_WHAT TO DO_. Could you copy out every line of the data where the word "yellow" occurs?

(RECORDS FOR THE EXERCISE begins)

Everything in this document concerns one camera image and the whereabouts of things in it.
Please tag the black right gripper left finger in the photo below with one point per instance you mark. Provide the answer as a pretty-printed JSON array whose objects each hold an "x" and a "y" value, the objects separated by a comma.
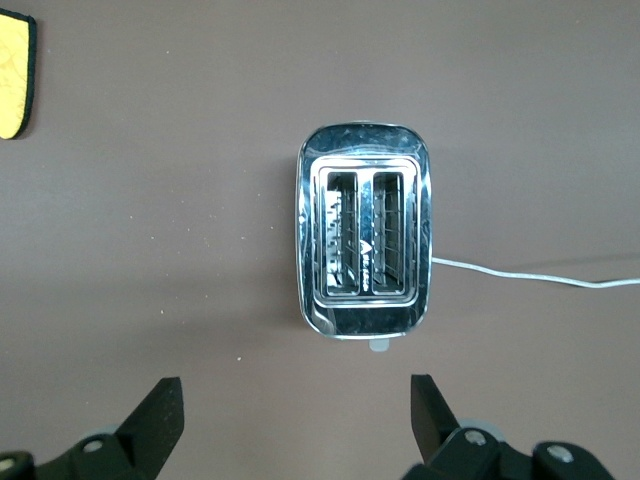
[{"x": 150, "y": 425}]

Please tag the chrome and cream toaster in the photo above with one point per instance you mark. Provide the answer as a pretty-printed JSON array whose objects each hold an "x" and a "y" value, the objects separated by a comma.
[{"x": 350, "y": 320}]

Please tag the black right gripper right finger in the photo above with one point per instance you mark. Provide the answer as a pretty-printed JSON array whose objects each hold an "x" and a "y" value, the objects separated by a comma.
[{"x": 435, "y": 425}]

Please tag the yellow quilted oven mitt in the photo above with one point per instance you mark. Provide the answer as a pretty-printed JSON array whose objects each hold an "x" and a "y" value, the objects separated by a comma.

(RECORDS FOR THE EXERCISE ends)
(RECORDS FOR THE EXERCISE begins)

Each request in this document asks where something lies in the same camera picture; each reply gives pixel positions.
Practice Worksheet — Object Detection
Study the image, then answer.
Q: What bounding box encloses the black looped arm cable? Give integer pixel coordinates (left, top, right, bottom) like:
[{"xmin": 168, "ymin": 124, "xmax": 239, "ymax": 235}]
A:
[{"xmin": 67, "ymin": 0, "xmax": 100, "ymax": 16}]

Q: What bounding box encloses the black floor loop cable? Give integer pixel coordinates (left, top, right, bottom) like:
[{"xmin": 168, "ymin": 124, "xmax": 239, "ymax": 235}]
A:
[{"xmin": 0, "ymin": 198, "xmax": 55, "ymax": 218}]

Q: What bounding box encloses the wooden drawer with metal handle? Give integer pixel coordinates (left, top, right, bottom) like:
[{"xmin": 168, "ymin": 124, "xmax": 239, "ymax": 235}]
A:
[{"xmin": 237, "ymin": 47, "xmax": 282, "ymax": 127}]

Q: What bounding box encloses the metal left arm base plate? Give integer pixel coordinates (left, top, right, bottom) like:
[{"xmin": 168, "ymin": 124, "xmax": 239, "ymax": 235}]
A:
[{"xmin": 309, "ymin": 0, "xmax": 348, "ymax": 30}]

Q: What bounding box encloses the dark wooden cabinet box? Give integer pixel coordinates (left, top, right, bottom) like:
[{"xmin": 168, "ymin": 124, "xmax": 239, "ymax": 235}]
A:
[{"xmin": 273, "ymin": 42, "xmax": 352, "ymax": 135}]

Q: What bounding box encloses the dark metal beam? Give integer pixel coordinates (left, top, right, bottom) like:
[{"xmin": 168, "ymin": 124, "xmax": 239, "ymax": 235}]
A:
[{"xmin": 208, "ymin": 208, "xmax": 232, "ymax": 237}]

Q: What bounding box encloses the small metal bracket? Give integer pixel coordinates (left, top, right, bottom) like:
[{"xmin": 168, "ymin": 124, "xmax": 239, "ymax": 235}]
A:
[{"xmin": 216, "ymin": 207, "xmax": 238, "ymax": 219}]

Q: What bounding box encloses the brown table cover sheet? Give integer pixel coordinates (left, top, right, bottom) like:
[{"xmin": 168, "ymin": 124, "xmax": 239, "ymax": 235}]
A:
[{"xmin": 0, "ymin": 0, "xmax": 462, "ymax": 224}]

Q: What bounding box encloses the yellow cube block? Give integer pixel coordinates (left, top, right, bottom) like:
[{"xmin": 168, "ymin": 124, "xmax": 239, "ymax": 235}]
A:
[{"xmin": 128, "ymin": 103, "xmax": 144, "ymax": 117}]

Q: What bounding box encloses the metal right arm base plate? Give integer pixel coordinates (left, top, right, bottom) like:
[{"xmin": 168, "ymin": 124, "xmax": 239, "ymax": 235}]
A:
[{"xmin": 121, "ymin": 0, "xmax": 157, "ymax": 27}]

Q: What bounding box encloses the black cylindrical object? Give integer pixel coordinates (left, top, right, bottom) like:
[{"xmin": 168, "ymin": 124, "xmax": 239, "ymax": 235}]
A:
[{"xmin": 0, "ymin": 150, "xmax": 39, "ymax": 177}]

(RECORDS FOR THE EXERCISE ends)

_WRITTEN SOLUTION_.
Please tag the yellow quilted oven mitt in the photo above with one point per instance you mark. Provide the answer as a pretty-printed JSON array whose objects each hold an "x" and a "y" value, the objects separated by a comma.
Q: What bounding box encloses the yellow cube block? Give integer pixel coordinates (left, top, right, bottom) like:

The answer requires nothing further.